Aytaç, mutfakta bulunan tandırların yedisinin toprak kalıntılarını aldıklarında bir tanesinin içinde mancınık güllesini gördüklerini dile getirdi. 

Güllenin 13'üncü yüzyıl tarihçisi İbni Bibi'nin Farsça Muhtasar Selçuknamesi'nde söz ettiği, 1234 senesinde Selçuklu Sultanı Alaaddin Keykubad'ın kaleyi kuşatması sırasında askerlerce atılan ve sarayın mutfağına düşüp tandırda pişen kuzuyu deviren mancınık güllesi olabileceğini aktaran Aytaç, şu sözleri sarf etti:

"İbni Bibi'nin eserinde yazılanlar doğrultusunda, miladi 1234 senesinde Harput hükümdarı Nurettin Artuk Şah bağlı olduğu Eyyübi meliklerini kendini koruması için kaleye çağırır ve o sene Alaaddin Keykubad kaleyi kuşatır. Kalenin etrafına 18 mancınık yerleştirir ve kaleyi taş güllelerle döver. Bu taş güllelerden biri de İbni Bibi'nin aktarımına göre, içinde kuzu pişirilen tandırın tam ortasına düşer ve bu hadise kalede korkuya yol açar. İbni Bibi, 'Bu hadiseden sonra Nurettin Artuk Şah ve melikler çok korktu, çekindi ve kaleyi bıraktı.' diye aktarıyor. Bulduğumuz tandırlardan bir tanesinin tam ortasında mancınık güllesi çıktı, bu durum da İbni Bibi'nin aktardığı hikayeyle örtüşüyor. Biz de bahse konu mancınık taşını mutfak kısmında içini boşaltmadığımız tandırın hemen üstünde sergileyeceğiz ve bunun hikayesini de kısa da olsa burada anlatacağız."
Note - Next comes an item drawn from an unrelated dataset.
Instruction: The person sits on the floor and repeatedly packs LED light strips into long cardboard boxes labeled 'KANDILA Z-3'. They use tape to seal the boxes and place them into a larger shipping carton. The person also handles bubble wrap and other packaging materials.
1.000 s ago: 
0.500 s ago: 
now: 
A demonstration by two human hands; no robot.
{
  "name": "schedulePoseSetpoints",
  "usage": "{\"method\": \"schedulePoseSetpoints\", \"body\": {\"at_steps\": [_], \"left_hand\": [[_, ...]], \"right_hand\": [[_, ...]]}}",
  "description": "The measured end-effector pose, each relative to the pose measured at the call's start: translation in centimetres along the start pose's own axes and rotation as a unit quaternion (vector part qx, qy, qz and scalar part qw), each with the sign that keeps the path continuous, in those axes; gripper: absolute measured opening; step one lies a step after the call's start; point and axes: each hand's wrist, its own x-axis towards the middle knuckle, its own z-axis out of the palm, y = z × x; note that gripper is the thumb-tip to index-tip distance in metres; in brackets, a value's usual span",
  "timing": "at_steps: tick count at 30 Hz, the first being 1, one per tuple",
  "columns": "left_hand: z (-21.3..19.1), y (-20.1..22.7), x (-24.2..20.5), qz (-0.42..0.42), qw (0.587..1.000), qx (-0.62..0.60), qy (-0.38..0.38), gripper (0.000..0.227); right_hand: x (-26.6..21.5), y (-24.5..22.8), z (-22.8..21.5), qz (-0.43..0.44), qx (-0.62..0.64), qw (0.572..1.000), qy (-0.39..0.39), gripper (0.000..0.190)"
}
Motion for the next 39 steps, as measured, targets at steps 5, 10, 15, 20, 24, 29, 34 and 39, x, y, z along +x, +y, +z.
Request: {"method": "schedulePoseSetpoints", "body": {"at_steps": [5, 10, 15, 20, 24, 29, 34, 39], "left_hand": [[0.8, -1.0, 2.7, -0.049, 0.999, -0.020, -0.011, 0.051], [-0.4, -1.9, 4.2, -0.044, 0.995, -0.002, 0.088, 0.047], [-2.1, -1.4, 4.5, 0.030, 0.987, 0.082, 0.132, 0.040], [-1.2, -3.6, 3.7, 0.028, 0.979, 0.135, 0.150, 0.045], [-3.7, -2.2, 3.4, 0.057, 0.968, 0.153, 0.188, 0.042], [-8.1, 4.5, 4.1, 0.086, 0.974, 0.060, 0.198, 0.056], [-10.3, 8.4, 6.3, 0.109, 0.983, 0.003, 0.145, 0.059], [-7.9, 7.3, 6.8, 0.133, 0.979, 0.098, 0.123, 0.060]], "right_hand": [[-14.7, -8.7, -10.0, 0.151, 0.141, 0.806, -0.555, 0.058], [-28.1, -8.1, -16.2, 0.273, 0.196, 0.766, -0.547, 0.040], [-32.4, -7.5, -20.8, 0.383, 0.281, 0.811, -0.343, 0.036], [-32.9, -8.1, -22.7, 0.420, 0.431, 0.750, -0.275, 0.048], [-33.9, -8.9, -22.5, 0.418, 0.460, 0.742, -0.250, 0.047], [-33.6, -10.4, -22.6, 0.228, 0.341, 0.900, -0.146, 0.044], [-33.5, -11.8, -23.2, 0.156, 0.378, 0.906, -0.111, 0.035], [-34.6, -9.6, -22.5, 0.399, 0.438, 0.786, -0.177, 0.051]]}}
"Alt katmanlara daha da eski olabilir"

Aytaç, söz konusu kalenin 'Sarayönü' kısmında gün yüzüne çıkarılan mutfağın alt katmanlarının da olabileceğini düşündüklerini fakat üst katmanların bozulmaması için çok daha derine inmediklerini aktardı.

Bu açıdan mutfağın alt katmanlarının çok daha eski olabileceğinin altını çizen Aytaç, restorasyon faaliyetlerinin tamamlanmasının akabinde mancınık taşı ve saray mutfağının hikayesini de aktaran bir yazıtla ülke turizme kazandıracaklarını sözlerine ilave etti.